Peygamberimiz Hazreti Muhammed (S.A.V) in içerisinde yaşadığı Asr-ı Saadette, müslümanların bütün işlerinde ve davranışlarındaki tek ölçü, Kur’an-ı Kerim’in ölçüsü olmuş, Kur’an hükümlerinin pratik hayatta tatbik edilmesini ise Peygamberimizin sözleri ve yaşayış şekilleri belirlemiştir.
Nur suresi 32. ayette Allah (c.c); “İçinizden nikâhsız olanları (bekârları, dulları ve boşanmışları), köle ve cariyelerinizden ibadetli ve ahlaklı olanları evlendirin. Eğer onlar fakirlerse Allah onları lütfüyle zenginleştirir. Allah geniş lütuf sahibidir. Her şeyi çok iyi bilendir.” buyurmaktadır.
“Evlenin değil, evlendirin…” buyrulan ayette, acaba bu görev kimedir diye araştıran âlimlerimiz bunun; iman sahibi bütün müminler, toplumu idare eden idareciler (devlet – hükümet yetkilileri, belediye başkanları) ile emri altında cariye ve köle olanlar ( işçi ve hizmetçilerini sürekli çalıştıranlar) olduğunu ifade etmişlerdir.

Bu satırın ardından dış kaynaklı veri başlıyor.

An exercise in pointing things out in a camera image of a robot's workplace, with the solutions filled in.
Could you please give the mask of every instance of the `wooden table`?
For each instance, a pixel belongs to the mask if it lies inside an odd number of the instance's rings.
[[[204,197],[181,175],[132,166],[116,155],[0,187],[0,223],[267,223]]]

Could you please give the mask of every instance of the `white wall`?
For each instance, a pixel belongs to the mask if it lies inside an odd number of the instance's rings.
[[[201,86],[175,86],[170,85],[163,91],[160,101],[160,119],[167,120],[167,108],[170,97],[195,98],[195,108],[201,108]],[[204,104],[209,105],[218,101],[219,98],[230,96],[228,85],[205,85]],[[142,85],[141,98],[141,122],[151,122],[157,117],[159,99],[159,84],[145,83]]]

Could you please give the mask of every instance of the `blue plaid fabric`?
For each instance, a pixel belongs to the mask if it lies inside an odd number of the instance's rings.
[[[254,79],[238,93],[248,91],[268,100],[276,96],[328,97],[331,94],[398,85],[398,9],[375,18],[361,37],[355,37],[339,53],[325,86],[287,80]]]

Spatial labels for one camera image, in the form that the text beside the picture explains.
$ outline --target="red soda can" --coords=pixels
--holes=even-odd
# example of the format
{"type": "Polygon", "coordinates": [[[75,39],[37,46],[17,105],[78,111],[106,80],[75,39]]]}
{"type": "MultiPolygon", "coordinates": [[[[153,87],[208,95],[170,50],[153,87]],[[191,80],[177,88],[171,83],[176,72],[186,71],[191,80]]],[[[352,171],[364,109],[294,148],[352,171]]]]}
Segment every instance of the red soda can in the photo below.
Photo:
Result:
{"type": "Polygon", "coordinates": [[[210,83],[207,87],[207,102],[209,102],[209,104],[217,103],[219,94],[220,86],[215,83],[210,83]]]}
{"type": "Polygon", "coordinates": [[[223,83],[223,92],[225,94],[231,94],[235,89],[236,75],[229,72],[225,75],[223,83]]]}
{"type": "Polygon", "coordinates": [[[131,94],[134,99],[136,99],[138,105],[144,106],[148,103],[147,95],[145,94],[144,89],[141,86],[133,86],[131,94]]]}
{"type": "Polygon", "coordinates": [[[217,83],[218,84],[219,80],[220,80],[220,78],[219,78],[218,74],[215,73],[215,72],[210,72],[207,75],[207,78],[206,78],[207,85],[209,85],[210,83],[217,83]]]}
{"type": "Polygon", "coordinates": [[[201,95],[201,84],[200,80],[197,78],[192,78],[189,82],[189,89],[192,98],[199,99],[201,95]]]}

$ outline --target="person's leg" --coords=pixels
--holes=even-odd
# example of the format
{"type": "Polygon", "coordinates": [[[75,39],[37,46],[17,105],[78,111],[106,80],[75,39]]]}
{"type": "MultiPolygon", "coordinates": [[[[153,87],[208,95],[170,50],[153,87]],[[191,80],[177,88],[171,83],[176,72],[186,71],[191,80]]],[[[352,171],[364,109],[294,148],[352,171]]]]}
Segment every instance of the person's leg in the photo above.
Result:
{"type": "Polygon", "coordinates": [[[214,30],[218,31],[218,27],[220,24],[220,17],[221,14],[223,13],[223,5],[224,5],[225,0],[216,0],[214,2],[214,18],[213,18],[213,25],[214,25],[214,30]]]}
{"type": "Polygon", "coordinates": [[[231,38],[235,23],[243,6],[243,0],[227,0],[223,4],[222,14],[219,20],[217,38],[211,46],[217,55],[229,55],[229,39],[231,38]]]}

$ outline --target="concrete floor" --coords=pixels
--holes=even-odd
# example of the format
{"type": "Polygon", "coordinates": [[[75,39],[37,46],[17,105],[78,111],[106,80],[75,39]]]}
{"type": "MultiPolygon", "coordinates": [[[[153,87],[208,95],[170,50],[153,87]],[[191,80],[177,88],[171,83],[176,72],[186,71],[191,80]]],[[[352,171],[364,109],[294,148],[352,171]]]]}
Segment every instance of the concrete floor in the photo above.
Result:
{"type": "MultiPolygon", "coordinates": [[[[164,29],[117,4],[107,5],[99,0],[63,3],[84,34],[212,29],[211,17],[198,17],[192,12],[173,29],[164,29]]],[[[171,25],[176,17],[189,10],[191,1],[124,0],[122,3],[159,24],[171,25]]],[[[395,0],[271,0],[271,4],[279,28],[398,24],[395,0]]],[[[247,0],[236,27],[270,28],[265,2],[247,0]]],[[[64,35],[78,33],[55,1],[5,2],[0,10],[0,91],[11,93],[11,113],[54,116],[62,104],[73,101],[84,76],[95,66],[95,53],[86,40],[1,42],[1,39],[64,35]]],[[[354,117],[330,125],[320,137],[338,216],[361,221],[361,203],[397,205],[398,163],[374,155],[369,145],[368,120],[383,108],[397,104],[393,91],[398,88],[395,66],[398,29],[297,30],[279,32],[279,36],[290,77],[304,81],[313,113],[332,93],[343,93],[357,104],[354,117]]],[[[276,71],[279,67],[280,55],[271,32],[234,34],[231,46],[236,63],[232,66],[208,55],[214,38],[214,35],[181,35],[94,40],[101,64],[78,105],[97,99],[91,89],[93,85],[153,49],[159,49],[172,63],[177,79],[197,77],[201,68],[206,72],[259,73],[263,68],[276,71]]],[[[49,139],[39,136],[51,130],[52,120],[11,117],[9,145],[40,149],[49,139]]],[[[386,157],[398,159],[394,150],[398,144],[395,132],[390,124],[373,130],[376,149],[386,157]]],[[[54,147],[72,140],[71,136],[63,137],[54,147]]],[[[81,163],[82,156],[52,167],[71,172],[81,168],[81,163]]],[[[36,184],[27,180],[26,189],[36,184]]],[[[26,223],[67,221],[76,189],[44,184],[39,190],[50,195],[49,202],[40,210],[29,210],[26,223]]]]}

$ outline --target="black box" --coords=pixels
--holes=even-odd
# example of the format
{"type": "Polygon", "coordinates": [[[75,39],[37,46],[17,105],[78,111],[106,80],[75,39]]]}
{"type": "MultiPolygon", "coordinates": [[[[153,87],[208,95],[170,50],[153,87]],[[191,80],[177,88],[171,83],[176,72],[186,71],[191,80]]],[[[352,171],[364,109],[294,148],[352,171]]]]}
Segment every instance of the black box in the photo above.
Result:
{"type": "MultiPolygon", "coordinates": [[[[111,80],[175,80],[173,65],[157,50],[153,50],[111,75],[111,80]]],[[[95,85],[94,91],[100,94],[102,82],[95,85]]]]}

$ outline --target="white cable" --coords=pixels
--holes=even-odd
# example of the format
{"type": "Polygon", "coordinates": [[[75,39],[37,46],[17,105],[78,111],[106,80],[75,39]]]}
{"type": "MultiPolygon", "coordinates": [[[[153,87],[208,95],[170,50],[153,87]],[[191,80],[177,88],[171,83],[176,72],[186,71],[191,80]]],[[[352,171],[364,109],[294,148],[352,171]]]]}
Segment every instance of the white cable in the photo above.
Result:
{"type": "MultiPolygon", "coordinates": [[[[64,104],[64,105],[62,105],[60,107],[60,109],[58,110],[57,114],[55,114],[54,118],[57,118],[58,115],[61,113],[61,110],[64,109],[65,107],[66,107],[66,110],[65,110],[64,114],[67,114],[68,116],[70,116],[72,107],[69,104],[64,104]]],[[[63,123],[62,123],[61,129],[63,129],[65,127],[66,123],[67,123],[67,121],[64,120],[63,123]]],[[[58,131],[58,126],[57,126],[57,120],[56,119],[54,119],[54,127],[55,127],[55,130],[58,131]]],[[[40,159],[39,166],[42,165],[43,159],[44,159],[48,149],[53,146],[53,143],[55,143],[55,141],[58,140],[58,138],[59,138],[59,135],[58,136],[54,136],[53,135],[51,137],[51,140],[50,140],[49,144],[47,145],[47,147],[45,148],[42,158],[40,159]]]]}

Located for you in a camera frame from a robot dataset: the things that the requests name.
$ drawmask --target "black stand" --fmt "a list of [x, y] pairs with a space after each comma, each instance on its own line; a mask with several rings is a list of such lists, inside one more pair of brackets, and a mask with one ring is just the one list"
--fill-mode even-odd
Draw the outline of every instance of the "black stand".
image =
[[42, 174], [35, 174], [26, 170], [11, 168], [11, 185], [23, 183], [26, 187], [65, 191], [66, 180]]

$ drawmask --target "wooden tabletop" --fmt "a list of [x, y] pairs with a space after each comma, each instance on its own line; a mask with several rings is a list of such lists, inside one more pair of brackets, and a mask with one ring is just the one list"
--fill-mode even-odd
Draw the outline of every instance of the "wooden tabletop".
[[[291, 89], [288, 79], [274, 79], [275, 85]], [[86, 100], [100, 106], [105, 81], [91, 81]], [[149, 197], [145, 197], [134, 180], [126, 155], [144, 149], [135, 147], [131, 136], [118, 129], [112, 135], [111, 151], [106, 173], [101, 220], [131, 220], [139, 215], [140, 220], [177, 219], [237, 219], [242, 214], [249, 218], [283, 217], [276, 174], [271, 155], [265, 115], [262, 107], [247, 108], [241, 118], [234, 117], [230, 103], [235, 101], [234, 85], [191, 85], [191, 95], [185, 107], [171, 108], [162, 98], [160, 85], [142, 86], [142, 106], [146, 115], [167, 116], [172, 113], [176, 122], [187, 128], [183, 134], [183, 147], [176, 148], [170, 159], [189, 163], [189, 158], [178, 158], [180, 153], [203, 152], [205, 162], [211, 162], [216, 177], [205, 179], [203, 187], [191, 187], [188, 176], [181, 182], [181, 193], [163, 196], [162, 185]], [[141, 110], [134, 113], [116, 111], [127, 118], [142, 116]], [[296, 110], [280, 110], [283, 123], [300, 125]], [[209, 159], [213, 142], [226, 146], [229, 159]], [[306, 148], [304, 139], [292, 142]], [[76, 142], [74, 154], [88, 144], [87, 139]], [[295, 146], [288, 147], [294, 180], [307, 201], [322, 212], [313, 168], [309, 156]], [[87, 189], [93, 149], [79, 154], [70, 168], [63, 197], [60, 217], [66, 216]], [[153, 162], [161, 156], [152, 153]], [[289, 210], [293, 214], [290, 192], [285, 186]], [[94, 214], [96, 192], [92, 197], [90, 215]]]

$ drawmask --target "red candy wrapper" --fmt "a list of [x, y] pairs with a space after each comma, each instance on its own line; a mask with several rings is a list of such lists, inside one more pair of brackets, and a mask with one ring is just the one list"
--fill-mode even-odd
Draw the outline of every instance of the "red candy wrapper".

Peygamberimiz Hz. Muhammed (S.A.V) ise bir hadis-i şeriflerinde; “ Nikâh, benim sünnetimdir (emridir, uygulamamdır). Sünnetimle amel etmeyen (uygun yaşamayan) benden değildir. Evleniniz. Çünkü ben diğer ümmetlere karşı sizin çokluğunuzla övüneceğim.” buyurmuştur. (MK Ummal 6/341–İ.Mace 1846)
Bu konu ile ilgili iki hadis-i şerif daha kaydetmek gerekirse; “Kim evlenirse, dinin yarısını elde etmiş olur. Diğer yarısı için de Allah’tan korksun.” “Evlinin iki rekât namazı, bekârın yetmiş rekât namazından efdâldir (kıymetlidir)” buyurmaktadır.
BEKÂRIN ŞER’LİLİĞİ
Bir başka Hadis-i Şeriflerinde Peygamberimiz, evlenmeyerek bekâr (boşanmış veya dul) yaşayanlara yaptığı ikazında; “Sizin (Ümmetimin) şer’lileriniz, bekârlarınızdır.” buyurarak, hangi şartlar içerisinde ve hangi yaşlarda olunursa olunsun bekâr hayat sürmeyi “şer’li insan (kötü insan)” olarak göstermiş ve nikâhlanarak evlenmeye teşvik etmiştir.
Bir din düşününüz ki, bekâr yaşamayı “Şer” olarak göstersin de o dinin sahipleri bekâr kalabilsin! Veya hâlâ bir takım bilgisiz insanların kullandıkları “Bekârlık, sultanlıktır” sözünün arkasına sığınarak bekâr hayatı (!) yaşamaya devam etsin.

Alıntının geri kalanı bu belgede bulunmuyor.